The pathophysiological changes in bronchial asthma
are mainly driven by airway smooth muscle spasms resulting from
inflammation of the airway walls. This leads to recurrent symptoms,
such as wheezing, shortness of breath, chest tightness and coughing
(14,15). In late 2019, COVID-19 outbreak,
caused by SARS-CoV-2, rapidly evolved into a global pandemic,
resulting in millions of fatalities (16). Patients diagnosed with bronchial
asthma are subjected to additional stressors due to the potential
development of COVID-19 and the impact of the COVID-19 pandemic on
societal and health-related services. Although clinical trials for
safe and efficacious antiviral agents are ongoing and vaccine
development programs have been accelerated, the long-term effects
of SARS-CoV-2 infection are becoming increasingly recognized
(17). The COVID-19 pandemic has
imposed remarkable challenges to the routine management and
diagnosis of bronchial asthma, including reduced face-to-face
consultations, limitations in conducting spirometry, and
restrictions on traditional pulmonary rehabilitation and home care
programs (18).
Eosinophil inflammation is a significant factor in
the pathogenesis of asthma. The parameters used to assess
eosinophilic inflammation include the absolute count and percentage
of EOS, total IgE level in the bloodstream, transoral FeNO, and
trans-nasal FeNO. These parameters are essential diagnostic
indicators for asthma and are also valuable for evaluating the
degree of inflammation control in asthmatic patients (19-21).
The present study found no significant differences in the absolute
count and percentage of EOS, IgE level, transoral FeNO, and
trans-nasal FeNO between the two groups, suggesting comparable
levels of eosinophilic inflammation. In allergic asthma,
eosinophilic inflammation is generally positively correlated with
the degree of pulmonary dysfunction (22,23),
demonstrating that higher levels of eosinophilic inflammation are
mainly associated with more severe pulmonary function deficits.
Pulmonary function is a fundamental measure for
evaluating asthma (24,25). The small airway, typically defined
as having a diameter of ≤2 mm, is a critical site for the early
development of several pulmonary diseases (26). In asthma, inflammation of the small
airway wall can lead to significant airway smooth muscle
contraction, resulting in recurrent symptoms, such as wheezing,
dyspnea, chest tightness and cough (27-29).

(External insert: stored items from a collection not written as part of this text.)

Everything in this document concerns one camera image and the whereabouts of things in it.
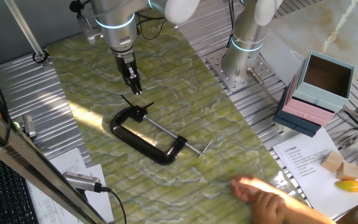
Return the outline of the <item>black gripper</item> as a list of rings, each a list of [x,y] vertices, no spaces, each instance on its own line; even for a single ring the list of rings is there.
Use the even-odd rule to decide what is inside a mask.
[[[134,52],[114,51],[113,54],[116,59],[118,70],[120,71],[125,84],[131,88],[135,95],[140,95],[142,93],[142,87],[140,84],[140,76],[137,71]]]

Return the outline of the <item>person's bare hand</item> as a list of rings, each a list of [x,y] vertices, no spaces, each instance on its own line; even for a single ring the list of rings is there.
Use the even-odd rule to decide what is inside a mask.
[[[242,184],[235,178],[231,180],[231,187],[237,198],[252,204],[253,224],[282,224],[287,206],[281,196]]]

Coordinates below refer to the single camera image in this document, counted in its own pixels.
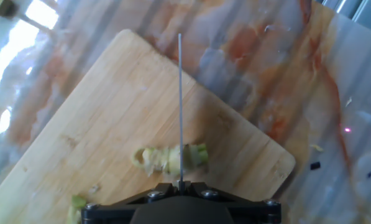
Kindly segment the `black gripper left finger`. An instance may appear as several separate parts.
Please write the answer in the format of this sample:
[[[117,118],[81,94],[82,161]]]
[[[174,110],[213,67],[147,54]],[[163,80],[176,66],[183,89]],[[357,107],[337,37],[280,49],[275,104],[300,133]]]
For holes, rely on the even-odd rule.
[[[81,224],[130,223],[136,210],[142,205],[179,194],[178,188],[173,184],[161,183],[153,189],[110,205],[89,203],[81,209]]]

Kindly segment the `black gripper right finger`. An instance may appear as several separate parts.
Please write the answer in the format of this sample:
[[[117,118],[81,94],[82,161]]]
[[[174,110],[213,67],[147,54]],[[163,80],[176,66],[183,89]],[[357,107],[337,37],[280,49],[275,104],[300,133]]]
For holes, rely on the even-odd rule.
[[[251,201],[204,182],[185,182],[184,195],[222,205],[235,223],[281,223],[281,203],[274,199]]]

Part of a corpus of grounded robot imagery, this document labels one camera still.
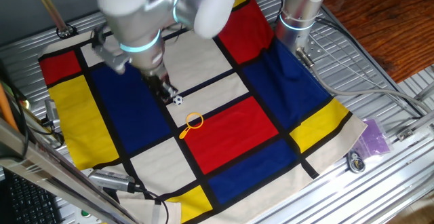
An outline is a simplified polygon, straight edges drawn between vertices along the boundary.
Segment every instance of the gray cable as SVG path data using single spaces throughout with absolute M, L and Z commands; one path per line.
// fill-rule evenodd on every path
M 334 93 L 334 94 L 337 94 L 337 95 L 343 95 L 343 96 L 356 96 L 356 95 L 361 95 L 361 94 L 372 94 L 372 93 L 392 94 L 392 95 L 400 96 L 402 98 L 406 98 L 410 102 L 414 103 L 415 105 L 417 105 L 420 108 L 422 108 L 423 110 L 425 110 L 425 112 L 427 112 L 427 113 L 431 112 L 431 110 L 428 108 L 428 106 L 422 104 L 420 101 L 417 101 L 416 99 L 412 98 L 411 96 L 408 96 L 407 94 L 403 94 L 401 92 L 397 92 L 397 91 L 393 91 L 393 90 L 388 90 L 388 89 L 372 89 L 372 90 L 350 91 L 350 92 L 336 90 L 336 89 L 330 87 L 329 85 L 327 85 L 326 82 L 324 82 L 324 80 L 319 76 L 317 68 L 314 65 L 311 66 L 311 70 L 312 70 L 313 74 L 315 74 L 316 78 L 318 79 L 318 82 L 327 91 L 329 91 L 331 93 Z

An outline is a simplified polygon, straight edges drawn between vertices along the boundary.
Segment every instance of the white rectangle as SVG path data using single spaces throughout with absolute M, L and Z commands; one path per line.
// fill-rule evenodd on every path
M 172 103 L 167 109 L 176 125 L 180 127 L 185 124 L 189 113 L 197 112 L 204 115 L 247 92 L 239 76 L 232 74 L 184 97 L 181 105 Z

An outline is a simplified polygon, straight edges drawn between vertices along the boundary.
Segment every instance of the mondrian-style cloth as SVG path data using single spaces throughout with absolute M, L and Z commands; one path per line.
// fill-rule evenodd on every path
M 133 176 L 180 202 L 183 223 L 251 221 L 344 156 L 366 127 L 275 38 L 255 0 L 237 0 L 214 39 L 189 31 L 167 40 L 182 105 L 163 103 L 137 69 L 105 66 L 89 36 L 39 59 L 75 165 Z M 181 140 L 192 112 L 205 121 Z

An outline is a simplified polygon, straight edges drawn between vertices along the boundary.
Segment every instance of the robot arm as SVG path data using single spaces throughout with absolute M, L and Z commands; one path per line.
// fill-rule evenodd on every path
M 277 17 L 276 36 L 295 55 L 307 46 L 309 33 L 323 0 L 285 0 Z
M 161 29 L 182 23 L 203 38 L 212 38 L 225 26 L 235 0 L 98 0 L 124 54 L 113 56 L 97 41 L 93 48 L 118 73 L 124 64 L 138 68 L 163 100 L 177 93 L 164 67 Z

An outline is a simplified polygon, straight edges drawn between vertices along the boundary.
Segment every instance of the blue square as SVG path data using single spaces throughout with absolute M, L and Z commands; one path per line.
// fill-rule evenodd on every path
M 278 39 L 243 72 L 285 129 L 301 123 L 330 97 Z
M 224 204 L 295 159 L 296 154 L 281 139 L 211 178 L 209 184 L 217 200 Z
M 119 75 L 104 66 L 92 78 L 127 153 L 170 133 L 138 69 L 127 65 Z

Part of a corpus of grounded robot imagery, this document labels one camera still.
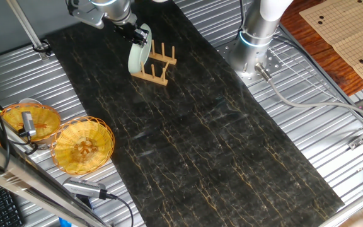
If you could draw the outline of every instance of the white plate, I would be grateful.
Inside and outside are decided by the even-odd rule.
[[[150,27],[147,24],[141,25],[141,28],[149,31],[147,44],[141,48],[138,44],[132,44],[130,56],[129,56],[129,72],[130,73],[138,73],[141,71],[141,62],[145,64],[148,60],[149,52],[151,51],[152,45],[152,32]]]

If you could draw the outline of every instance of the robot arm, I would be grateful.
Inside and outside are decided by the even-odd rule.
[[[147,44],[148,31],[139,28],[137,16],[131,12],[130,5],[130,0],[90,0],[81,9],[79,0],[67,2],[69,14],[81,22],[102,29],[103,20],[111,21],[117,33],[134,44],[144,46]]]

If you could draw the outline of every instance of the wire basket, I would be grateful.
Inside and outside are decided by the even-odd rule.
[[[113,150],[112,130],[94,117],[78,117],[62,125],[50,147],[54,164],[73,175],[97,170],[109,160]]]
[[[29,111],[36,128],[32,141],[41,141],[54,134],[60,127],[61,117],[52,107],[36,103],[20,103],[6,107],[1,117],[17,131],[23,128],[22,112]]]

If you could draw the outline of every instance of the metal rod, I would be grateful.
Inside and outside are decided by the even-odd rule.
[[[355,201],[351,202],[348,206],[337,212],[329,220],[325,221],[320,227],[334,227],[339,226],[348,218],[350,218],[357,211],[363,208],[363,196],[359,197]]]
[[[32,44],[35,46],[36,49],[42,50],[43,45],[41,41],[38,39],[35,31],[33,30],[32,26],[28,21],[28,18],[20,8],[18,2],[16,0],[6,0],[6,2],[9,4],[13,13],[15,14],[20,24],[22,25],[23,29],[25,30],[26,34],[29,36],[30,41],[32,41]]]

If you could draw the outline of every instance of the wooden table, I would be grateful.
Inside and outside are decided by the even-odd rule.
[[[333,47],[306,22],[299,12],[325,0],[294,0],[281,19],[281,23],[312,55],[319,65],[348,95],[363,89],[363,79],[335,52]]]

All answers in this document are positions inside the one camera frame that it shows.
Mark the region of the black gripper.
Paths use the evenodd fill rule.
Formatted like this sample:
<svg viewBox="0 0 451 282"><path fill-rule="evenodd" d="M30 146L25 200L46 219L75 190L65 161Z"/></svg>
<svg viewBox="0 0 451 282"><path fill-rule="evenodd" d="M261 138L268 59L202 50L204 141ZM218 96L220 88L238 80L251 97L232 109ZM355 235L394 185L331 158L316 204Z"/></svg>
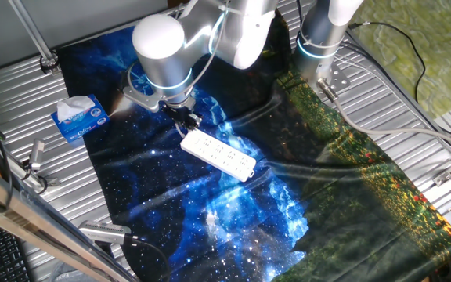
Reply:
<svg viewBox="0 0 451 282"><path fill-rule="evenodd" d="M200 114L194 113L193 104L189 103L164 103L161 109L166 115L175 120L176 127L181 130L189 131L197 129L203 119Z"/></svg>

Despite the substantial cumulative cross-sectional area of small
airways, their resistance accounts for <20% of total airway
resistance (30). Traditional
pulmonary function tests mainly fail to detect abnormalities in
small airways, whereas specialized small airway function tests are
more sensitive in identifying early pathological changes (31). The emergence of COVID-19 has
presented unique challenges for patients with bronchial asthma, and
studies suggested potential interactions between the virus and
asthma pathophysiology, including small airway function and
systemic inflammation (16-18).
However, direct comparisons between COVID-19-induced bronchial
asthma and typical asthma remain scarce, particularly concerning
pulmonary dysfunction. Previous studies have highlighted the
importance of assessing small airway function as an early marker
for pulmonary diseases (26,31).
Previous research (32) has found
no significant impact of COVID-19 on asthma in children, while
studies on adult populations suggest variable outcomes, including
exacerbations and prolonged symptoms (33,34).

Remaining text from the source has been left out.